* **Task prompt**: Show each line of the data below in which "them" occurs.

────────────────

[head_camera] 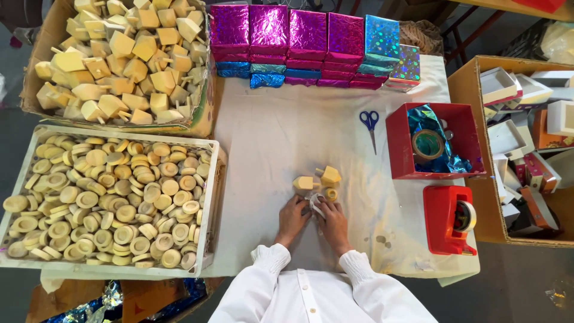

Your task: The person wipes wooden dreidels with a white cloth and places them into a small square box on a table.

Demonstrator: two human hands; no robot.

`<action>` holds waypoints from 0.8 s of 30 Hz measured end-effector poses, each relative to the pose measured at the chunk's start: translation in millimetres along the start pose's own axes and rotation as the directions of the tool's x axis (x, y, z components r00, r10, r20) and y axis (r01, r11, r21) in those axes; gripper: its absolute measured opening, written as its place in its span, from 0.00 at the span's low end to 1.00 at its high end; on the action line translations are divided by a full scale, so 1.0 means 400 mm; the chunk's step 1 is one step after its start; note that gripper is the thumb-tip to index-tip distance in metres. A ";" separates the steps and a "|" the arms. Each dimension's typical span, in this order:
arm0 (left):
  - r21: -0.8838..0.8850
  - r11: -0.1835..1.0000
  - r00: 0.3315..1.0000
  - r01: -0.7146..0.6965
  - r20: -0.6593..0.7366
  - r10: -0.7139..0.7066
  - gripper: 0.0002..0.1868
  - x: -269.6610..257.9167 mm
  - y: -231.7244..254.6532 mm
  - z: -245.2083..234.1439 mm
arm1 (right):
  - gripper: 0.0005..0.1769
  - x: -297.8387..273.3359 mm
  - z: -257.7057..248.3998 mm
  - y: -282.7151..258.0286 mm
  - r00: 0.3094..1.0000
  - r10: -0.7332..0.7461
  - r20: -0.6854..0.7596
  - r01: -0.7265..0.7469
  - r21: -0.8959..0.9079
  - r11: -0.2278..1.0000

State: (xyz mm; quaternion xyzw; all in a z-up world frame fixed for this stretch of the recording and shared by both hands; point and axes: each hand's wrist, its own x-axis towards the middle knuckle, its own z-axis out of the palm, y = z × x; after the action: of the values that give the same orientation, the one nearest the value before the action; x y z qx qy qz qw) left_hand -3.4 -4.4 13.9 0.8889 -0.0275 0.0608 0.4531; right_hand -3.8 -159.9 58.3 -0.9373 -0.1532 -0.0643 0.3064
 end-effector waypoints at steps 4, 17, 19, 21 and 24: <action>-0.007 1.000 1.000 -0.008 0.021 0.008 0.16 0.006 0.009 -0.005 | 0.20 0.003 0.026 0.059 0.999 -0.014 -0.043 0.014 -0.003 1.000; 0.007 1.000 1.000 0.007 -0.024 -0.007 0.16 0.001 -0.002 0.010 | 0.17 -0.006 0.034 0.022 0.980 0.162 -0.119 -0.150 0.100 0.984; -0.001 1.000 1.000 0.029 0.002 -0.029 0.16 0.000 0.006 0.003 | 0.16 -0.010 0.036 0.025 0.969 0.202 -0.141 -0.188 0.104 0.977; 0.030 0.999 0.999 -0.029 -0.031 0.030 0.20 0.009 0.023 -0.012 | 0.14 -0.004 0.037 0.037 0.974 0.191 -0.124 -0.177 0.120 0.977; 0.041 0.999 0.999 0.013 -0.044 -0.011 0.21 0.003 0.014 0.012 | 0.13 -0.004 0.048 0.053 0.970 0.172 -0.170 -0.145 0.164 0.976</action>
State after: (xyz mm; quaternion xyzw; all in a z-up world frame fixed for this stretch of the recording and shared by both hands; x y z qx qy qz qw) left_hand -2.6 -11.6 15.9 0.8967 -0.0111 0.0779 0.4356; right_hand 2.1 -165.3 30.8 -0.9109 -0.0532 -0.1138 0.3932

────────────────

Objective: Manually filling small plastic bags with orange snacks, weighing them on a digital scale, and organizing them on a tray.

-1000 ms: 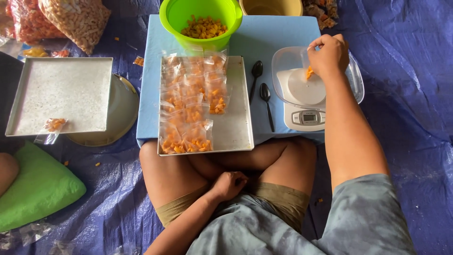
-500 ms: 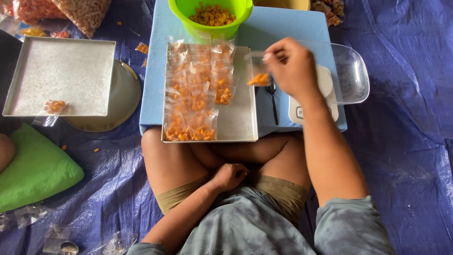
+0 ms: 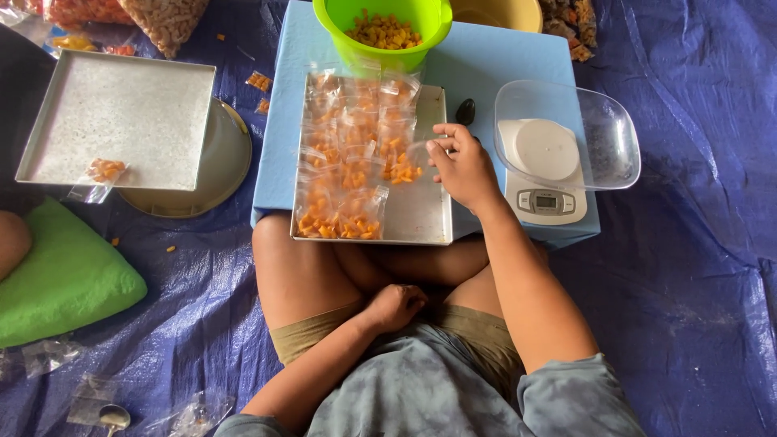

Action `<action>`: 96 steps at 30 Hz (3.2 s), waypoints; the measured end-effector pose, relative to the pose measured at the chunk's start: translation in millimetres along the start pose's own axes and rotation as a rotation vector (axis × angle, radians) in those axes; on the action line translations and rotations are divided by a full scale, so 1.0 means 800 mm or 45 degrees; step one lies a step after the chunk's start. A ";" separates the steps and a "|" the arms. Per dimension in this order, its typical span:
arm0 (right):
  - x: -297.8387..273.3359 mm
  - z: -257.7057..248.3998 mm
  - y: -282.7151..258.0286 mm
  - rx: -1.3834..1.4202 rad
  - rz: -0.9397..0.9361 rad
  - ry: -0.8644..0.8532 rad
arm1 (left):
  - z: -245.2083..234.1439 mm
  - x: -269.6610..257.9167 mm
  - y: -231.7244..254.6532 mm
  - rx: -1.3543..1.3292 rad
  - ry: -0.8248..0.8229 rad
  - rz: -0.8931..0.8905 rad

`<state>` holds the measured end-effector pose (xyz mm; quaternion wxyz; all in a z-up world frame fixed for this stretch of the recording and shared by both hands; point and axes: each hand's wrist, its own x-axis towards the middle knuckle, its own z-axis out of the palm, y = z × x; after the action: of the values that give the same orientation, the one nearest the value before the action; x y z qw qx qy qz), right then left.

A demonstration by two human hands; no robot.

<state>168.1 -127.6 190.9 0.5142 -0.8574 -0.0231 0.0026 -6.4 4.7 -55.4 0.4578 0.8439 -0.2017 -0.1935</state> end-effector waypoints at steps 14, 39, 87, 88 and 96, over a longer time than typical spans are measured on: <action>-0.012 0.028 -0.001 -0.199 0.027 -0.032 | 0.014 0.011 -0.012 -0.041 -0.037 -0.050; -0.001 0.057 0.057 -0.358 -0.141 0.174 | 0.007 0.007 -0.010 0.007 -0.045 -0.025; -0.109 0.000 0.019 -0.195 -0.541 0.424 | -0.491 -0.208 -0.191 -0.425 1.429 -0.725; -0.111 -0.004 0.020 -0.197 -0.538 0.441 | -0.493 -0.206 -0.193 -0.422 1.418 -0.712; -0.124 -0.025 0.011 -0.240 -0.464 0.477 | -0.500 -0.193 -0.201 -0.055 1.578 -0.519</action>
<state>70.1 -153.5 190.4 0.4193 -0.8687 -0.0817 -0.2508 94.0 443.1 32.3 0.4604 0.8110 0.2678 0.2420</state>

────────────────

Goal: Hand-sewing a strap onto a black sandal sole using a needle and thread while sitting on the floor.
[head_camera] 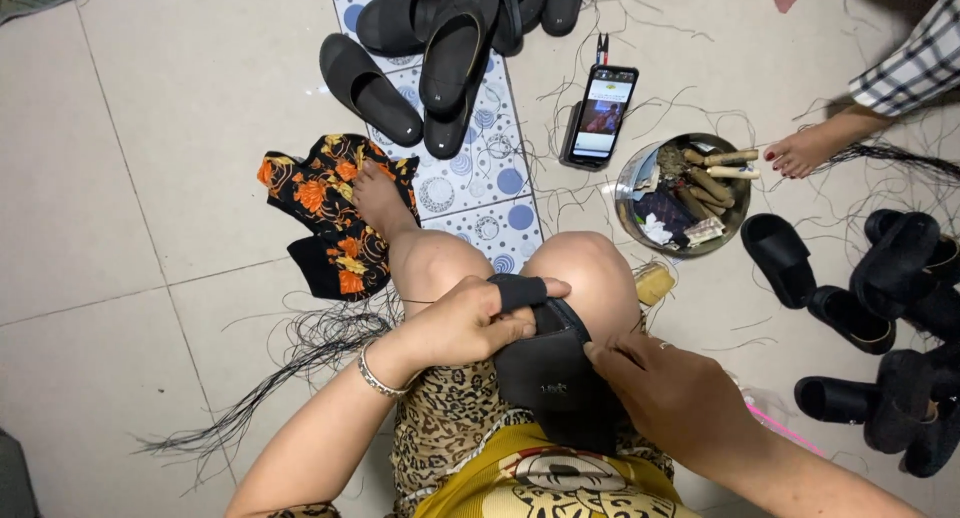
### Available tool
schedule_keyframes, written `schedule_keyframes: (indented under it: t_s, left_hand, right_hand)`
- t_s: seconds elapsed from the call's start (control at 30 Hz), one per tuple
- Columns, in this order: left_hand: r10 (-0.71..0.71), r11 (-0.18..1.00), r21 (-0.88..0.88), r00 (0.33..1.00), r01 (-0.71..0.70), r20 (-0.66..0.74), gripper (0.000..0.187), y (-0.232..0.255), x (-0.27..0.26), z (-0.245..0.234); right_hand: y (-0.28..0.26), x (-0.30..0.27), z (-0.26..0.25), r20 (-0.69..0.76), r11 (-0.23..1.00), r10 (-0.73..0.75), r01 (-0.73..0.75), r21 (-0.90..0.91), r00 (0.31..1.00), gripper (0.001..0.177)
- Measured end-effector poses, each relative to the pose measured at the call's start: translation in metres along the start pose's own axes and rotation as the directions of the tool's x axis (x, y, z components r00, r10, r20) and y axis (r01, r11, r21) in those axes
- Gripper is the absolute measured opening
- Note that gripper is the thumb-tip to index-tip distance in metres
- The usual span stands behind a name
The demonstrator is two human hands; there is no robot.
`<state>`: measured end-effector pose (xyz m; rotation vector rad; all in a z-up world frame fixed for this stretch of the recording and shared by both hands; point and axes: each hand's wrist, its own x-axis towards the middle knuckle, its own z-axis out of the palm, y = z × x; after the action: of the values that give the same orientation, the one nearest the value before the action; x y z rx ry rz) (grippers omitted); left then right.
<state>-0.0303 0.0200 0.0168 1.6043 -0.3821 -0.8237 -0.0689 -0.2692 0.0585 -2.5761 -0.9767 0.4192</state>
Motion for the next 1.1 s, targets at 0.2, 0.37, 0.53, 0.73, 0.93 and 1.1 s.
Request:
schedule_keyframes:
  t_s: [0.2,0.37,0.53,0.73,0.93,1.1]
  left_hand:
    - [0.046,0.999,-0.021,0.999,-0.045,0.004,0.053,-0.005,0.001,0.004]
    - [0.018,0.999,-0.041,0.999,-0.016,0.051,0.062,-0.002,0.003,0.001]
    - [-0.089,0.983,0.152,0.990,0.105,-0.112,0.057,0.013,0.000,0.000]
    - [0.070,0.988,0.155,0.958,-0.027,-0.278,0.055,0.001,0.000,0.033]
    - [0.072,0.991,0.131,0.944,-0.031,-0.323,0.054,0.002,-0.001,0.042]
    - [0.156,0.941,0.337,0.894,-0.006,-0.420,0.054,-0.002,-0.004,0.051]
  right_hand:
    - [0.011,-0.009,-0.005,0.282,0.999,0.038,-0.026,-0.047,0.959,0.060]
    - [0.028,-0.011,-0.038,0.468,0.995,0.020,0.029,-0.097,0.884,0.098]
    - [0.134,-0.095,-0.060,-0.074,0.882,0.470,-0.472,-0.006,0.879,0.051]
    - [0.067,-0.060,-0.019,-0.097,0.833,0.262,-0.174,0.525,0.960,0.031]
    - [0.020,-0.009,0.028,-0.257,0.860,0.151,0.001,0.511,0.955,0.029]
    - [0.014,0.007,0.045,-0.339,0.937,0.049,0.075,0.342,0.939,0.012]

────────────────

* **Written answer**:
Your task: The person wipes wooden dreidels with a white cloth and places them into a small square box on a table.
Objective: Manually filling small plastic bags with orange snacks, weighing them on a digital scale, and organizing them on a tray.

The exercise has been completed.